For the Input Range, select the independent variable(s), X as Gender column.
For the Input Range, select the dependent variable, Y as Salary column.
( I am not able to attach the output due to characters limit per question)
At a significance level of 0.1, we can say that the result is significant as the p-value(0.0000) is less than the significance level.
Therefore, we can say there is a relationship between Salary and Gender of an employee.
The regression equation for the model is:
y = 2,340.8333 - 955.6594*x4
Or
Salary = 2,340.8333 - 955.6594*Gender
d) Demonstrate how ABC, Inc., could use the model for predicting employee salary. Include a sample computation.
The model for predicting employee salary has a regression equation:
y = 945.2355 + 102.0659*x1 + 111.6250*x2 + 300.8649*x3 + 239.3983*x4
Or
Salary = 945.2355 + 102.0659*Years+ 111.6250*Position + 300.8649*Education - 579.7620*Gender
A sample computation:
Let us say, we want to predict an employee salary who is a female, working for the company from the past 10 years as a secretary and has a graduate degree.

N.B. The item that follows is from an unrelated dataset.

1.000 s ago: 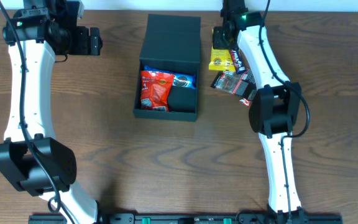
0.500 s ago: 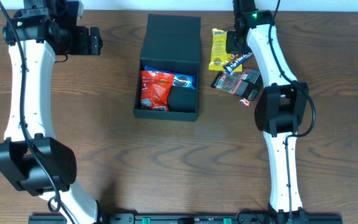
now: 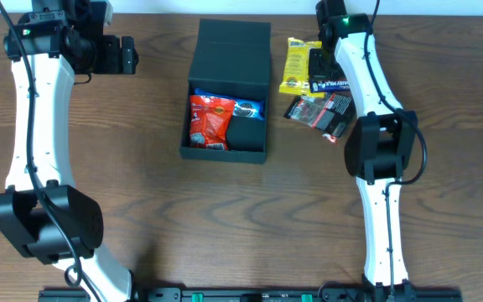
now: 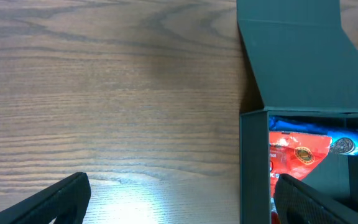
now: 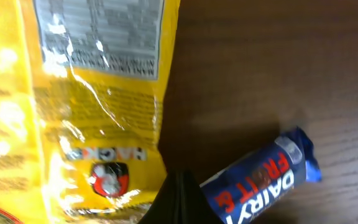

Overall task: Pack container
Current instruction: 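Grasp the yellow snack bag with the right gripper, pulling it free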

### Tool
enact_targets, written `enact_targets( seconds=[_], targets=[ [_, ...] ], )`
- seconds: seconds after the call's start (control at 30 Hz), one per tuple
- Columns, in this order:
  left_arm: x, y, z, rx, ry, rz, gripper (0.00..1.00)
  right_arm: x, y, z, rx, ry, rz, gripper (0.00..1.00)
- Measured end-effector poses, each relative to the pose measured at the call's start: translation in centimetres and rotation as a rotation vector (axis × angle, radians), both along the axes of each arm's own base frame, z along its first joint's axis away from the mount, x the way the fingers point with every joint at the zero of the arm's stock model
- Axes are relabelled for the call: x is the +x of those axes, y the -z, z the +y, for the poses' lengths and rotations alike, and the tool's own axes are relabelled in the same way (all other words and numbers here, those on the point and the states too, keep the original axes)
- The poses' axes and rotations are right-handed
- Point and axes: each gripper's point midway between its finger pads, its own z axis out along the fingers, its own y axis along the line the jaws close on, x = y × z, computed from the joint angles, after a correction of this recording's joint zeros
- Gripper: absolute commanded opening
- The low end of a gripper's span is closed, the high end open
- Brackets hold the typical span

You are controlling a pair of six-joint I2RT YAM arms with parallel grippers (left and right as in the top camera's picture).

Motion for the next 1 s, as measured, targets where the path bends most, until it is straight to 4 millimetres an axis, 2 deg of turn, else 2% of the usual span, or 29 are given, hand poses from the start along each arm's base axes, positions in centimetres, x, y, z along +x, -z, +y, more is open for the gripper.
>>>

In simple words, we are given with:
Years = 10
Position = 2
Education = 4
Gender = 1
Therefore, the predicted salary for this employee is:
Salary = 945.2355 + 102.0659*10+ 111.6250*2 + 300.8649*4 - 579.7620*1
Salary = $2,812.841866
Therefore, the predicted salary for an employee who is a female, working for the company from the past 10 years as a secretary and has a graduate degree is $2,812.841866.